╔══

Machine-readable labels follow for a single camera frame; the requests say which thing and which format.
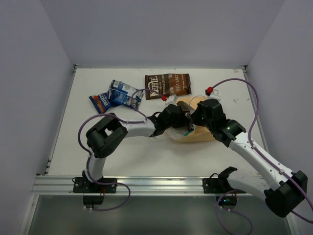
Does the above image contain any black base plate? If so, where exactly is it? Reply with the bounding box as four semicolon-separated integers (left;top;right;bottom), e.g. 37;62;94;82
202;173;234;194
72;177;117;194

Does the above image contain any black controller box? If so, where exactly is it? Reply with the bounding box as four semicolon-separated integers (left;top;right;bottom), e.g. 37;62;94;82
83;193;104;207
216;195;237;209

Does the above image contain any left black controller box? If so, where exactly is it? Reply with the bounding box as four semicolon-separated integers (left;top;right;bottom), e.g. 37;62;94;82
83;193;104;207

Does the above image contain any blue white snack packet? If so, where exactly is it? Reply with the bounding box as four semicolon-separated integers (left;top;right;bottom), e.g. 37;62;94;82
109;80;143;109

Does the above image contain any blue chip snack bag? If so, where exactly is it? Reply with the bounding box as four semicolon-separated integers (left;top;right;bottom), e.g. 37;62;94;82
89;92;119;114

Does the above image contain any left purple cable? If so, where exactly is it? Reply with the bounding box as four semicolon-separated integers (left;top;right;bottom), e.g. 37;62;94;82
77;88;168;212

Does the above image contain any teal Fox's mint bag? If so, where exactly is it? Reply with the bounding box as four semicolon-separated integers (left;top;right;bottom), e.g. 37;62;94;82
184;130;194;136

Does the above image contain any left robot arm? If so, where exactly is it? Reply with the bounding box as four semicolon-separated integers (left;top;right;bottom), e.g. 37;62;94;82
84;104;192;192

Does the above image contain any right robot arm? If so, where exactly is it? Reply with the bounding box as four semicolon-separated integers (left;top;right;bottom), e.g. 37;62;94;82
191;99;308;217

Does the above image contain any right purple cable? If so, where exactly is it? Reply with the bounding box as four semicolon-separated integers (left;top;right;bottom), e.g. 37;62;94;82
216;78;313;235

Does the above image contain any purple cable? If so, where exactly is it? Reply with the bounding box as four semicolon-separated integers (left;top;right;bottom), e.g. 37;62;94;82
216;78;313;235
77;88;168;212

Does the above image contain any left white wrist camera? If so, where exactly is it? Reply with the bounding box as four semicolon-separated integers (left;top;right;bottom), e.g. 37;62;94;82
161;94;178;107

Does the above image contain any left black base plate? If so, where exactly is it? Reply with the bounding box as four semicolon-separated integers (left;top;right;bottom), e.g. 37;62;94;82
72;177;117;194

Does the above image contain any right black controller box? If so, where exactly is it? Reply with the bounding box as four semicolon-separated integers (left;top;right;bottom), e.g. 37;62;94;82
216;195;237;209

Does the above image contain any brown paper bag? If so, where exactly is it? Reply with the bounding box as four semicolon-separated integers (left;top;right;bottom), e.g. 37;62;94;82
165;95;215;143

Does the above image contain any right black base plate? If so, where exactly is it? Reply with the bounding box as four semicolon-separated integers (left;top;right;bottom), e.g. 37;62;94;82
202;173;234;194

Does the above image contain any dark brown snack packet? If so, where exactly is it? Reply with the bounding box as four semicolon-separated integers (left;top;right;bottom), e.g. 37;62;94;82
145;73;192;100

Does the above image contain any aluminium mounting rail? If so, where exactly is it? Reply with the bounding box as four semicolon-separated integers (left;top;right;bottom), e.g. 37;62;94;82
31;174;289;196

╚══
╔══

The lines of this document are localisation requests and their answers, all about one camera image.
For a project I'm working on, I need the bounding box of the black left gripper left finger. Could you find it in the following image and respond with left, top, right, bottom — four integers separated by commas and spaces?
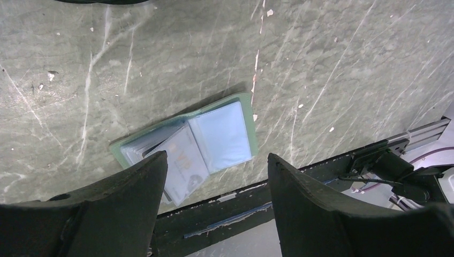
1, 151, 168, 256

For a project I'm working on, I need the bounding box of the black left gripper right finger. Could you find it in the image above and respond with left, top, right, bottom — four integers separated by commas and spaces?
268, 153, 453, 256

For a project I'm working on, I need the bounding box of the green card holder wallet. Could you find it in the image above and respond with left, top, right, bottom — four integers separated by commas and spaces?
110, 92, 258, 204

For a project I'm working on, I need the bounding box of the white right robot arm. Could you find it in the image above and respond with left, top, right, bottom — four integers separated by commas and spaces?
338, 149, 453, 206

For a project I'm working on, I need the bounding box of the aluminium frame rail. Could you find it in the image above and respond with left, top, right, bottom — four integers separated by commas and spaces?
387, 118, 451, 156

╚══
╔══

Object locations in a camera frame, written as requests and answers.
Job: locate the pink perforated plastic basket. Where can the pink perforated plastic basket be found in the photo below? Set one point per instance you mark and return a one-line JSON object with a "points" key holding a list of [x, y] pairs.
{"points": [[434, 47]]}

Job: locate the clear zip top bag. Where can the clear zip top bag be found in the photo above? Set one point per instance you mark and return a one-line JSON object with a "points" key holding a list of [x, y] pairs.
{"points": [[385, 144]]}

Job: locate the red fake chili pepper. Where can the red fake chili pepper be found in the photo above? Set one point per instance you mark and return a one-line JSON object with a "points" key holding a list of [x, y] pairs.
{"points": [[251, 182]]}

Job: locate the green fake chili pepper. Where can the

╚══

Which lines in the entries above contain "requests"? Pull each of them out.

» **Exercise output**
Machine-readable labels follow for a single camera frame; the requests say which thing and which format.
The lines of this document are localisation requests and their answers, all about one camera image.
Object locations in a camera frame, written as requests and answers.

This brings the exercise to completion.